I packed up my son's bedroom alone because he was transitioning from a rehab into a sober living home in Santa Monica. It was clear that his road would be one I never fathomed as his mother. I was forced into some serious, alternative thinking about what it means to have expectations for our children. But the story and the learning didn't stop there.

Since that "packing" day three years ago, my son has had a total colectomy due to advanced Crohn's Disease, 18 hospital stays, a multitude of surgeries, toxic infusions of chemicals I cannot pronounce, an intestinal internal resection, steroids that left him bloated and angry, and most recently, a traumatic brain injury as a result of a skateboarding accident. The good news? He's sober.

So, what does all this mean? It means that as a mother, and as a woman, I had to reevaluate ALL expectations in life. What should we expect, what are we programmed to assume and exactly what is this life all about? And by asking myself these questions and examining not only my son's life, but my own, I changed my entire view of what we should and should not expect out of this one life we have.

I have learned about healthy detachment to ALL the stories in my head, and what separates reality from distorted thinking. I have learned what true compassion, tolerance and acceptance is. I have learned how strong we can be when we are faced with no other choice but to be. I have learned that no matter how hard something is to face, that you will miss 100% of the shots you don't take. And I have learned more about TRUE love, REAL gratitude and TOTAL appreciation than I can express in words on this page. But the biggest lesson I was taught was the power of letting go and releasing what the vision of life (mine, my son's, yours) should be and simply be in awe at the unexpected dance of it all.

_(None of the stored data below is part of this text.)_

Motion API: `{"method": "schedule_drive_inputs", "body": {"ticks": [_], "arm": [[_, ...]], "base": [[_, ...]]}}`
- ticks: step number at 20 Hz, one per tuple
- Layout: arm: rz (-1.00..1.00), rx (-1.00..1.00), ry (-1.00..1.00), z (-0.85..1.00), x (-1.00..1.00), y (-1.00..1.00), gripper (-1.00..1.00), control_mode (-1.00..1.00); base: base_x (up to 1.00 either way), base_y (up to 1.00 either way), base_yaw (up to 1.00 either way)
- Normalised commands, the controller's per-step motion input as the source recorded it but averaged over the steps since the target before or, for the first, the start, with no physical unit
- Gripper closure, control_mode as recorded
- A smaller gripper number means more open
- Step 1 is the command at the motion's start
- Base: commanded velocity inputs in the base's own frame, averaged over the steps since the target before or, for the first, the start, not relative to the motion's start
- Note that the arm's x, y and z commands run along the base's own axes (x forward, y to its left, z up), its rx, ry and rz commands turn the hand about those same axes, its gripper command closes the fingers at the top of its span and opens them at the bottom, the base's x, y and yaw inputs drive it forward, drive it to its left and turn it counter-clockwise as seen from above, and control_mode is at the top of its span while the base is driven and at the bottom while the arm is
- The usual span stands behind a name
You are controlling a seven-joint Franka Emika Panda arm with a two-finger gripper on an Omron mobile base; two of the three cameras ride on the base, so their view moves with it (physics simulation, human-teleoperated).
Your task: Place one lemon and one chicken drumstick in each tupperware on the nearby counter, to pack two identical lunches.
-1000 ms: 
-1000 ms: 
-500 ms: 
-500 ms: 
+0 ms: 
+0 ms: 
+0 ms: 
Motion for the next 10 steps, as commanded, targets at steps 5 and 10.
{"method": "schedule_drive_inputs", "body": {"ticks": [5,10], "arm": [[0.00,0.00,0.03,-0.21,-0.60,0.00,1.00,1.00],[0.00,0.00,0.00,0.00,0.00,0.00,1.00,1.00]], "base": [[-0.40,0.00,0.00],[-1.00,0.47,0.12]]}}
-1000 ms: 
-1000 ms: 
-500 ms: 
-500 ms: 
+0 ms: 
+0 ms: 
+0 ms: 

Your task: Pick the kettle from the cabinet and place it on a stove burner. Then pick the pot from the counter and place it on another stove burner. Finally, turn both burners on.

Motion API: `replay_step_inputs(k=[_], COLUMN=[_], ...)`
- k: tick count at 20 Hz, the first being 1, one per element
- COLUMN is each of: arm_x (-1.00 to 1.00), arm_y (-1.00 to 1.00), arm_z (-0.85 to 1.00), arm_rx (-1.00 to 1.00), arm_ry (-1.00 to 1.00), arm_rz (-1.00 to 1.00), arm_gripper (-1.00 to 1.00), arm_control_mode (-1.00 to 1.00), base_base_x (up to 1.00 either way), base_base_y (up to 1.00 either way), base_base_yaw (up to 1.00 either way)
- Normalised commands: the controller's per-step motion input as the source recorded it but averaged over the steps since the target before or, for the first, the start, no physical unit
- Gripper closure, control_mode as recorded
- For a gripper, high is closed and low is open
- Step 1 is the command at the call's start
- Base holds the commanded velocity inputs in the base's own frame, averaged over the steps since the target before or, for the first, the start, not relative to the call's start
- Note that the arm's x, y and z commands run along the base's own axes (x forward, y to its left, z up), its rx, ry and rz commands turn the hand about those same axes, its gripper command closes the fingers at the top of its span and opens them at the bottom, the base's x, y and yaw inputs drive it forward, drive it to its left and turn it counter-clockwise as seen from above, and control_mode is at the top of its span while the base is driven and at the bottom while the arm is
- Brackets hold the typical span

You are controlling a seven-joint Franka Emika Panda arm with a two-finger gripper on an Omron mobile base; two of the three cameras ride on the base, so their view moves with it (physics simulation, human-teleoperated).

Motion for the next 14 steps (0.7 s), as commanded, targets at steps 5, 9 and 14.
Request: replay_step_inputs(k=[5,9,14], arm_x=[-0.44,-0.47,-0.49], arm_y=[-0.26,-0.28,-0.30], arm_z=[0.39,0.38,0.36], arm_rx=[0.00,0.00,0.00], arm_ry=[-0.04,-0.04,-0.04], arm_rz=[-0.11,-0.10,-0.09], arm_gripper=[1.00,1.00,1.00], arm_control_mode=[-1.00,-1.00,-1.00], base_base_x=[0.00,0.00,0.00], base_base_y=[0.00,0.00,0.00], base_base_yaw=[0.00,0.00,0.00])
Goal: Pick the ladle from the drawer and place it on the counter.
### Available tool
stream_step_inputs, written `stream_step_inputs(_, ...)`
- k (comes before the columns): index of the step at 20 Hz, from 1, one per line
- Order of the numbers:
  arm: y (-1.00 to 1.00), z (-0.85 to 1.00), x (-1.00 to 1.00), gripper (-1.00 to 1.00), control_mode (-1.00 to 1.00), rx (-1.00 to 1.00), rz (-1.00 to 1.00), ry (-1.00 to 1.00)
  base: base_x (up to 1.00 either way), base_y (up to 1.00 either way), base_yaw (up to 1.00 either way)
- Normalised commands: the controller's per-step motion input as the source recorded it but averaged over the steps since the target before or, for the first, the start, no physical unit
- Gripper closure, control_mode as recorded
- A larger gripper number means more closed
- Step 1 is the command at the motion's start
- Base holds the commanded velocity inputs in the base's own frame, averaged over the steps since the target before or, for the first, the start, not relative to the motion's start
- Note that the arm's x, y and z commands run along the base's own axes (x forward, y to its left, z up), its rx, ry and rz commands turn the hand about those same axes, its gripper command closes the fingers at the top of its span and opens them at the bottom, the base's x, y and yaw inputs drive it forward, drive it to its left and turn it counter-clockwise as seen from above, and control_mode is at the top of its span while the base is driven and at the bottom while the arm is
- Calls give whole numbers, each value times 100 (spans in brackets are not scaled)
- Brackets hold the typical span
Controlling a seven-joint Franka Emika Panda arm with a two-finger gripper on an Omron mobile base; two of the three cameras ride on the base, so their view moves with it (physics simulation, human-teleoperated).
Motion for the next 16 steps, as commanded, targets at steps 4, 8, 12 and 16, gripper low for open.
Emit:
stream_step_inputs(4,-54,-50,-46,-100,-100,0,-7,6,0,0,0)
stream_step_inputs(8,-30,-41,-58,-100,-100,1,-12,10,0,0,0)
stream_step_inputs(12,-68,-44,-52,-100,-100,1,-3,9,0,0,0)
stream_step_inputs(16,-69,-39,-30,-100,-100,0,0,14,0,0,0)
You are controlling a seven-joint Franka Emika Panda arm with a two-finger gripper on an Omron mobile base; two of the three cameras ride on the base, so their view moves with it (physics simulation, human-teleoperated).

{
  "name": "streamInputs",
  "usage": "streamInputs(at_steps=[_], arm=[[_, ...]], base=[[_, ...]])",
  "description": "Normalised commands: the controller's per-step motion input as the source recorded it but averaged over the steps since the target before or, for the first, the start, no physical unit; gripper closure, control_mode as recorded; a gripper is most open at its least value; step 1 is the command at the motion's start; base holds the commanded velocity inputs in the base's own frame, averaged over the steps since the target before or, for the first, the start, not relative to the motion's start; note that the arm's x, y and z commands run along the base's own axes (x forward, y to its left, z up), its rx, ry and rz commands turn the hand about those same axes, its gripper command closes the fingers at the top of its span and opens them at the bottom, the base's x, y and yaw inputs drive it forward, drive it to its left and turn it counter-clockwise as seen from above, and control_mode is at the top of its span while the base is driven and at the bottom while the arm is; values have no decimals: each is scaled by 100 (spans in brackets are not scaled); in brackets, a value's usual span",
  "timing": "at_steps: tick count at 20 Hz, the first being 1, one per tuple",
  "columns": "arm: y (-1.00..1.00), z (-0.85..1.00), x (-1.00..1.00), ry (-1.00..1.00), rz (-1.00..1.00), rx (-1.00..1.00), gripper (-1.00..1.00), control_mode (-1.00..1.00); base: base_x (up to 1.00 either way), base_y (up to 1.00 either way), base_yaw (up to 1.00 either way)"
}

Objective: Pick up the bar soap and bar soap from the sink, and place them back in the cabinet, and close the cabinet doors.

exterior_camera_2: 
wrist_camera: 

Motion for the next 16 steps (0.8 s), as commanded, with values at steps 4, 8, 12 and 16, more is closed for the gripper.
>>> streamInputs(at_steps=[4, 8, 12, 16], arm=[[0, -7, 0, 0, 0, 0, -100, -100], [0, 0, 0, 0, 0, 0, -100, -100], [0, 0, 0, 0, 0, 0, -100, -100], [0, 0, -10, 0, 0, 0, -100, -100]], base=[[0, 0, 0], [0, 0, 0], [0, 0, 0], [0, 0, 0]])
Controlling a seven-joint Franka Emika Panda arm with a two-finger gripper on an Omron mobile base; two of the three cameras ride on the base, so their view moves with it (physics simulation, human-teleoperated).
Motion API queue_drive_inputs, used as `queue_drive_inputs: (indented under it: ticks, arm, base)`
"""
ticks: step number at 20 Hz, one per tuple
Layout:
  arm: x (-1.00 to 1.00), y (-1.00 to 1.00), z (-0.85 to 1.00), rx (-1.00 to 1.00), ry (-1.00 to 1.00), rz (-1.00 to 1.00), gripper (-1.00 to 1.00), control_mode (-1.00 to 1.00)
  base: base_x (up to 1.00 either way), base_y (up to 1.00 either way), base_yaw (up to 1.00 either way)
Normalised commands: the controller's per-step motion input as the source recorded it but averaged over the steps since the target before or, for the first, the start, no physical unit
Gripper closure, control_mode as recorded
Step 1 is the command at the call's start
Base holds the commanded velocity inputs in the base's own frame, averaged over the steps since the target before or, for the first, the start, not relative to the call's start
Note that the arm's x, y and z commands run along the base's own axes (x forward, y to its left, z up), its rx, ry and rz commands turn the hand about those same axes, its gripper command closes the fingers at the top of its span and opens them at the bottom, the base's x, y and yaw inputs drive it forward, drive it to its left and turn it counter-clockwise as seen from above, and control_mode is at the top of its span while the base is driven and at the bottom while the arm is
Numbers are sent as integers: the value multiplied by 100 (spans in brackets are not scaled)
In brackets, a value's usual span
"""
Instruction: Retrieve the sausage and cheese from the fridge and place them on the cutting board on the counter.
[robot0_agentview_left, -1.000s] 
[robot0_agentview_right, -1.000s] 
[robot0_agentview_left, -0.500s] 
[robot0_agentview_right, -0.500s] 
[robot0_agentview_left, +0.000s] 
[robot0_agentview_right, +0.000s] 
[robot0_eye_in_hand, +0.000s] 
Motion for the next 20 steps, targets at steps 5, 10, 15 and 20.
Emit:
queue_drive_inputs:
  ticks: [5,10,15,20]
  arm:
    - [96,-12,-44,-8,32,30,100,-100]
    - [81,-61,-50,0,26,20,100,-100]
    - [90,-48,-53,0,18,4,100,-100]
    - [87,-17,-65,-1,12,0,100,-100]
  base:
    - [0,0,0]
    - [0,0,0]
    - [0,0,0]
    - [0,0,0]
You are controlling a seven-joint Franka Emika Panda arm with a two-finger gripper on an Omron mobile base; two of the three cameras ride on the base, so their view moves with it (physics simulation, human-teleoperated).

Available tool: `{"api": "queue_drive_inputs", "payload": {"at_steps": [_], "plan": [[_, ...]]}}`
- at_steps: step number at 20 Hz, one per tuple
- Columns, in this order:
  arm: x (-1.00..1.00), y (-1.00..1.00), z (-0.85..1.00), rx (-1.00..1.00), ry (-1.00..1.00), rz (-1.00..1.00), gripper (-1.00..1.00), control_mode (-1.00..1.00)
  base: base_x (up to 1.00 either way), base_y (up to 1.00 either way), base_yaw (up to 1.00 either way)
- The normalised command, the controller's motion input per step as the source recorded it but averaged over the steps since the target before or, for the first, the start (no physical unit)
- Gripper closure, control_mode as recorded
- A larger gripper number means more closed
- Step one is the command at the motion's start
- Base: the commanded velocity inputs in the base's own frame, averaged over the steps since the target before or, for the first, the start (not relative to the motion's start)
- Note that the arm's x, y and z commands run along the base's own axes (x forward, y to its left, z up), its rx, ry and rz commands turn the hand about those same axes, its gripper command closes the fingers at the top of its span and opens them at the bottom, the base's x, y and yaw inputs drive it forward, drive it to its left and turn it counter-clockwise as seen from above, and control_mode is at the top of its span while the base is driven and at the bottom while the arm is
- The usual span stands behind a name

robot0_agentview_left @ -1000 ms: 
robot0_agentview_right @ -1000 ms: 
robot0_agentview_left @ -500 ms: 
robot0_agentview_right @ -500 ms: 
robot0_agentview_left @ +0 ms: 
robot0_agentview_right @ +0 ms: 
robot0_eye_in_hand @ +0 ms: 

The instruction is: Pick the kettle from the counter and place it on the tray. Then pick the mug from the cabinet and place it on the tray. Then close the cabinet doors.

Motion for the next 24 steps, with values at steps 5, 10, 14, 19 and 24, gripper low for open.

I have learned how to deeply, unconditionally, from the depths of my being, embrace change, reset priorities, be spontaneous and release all expected outcomes. We are given one life to live... and like video games where your actions and choices affect how the game progresses and results, the outcomes are endless. We are here to witness these endless changes and experiences in life. We are here to love each other without judgment, expectations and assumptions.

My son's journey taught me that life is a theater and we improvise our way through it. We no longer take anything for granted. My beautiful son is about to turn 21 years of age. He lives at home with me, and although the brain injury left him without sense of taste or smell and his Crohn's left him without a colon, his brain is a beautiful one, full of mystery and curiosity, his heart is as vast as the ocean, and he's getting ready to, once again, attend college and also resume his Yoga teacher certification. But I have no expectations. I just love to look at him, and relish the fact that he exists on this planet.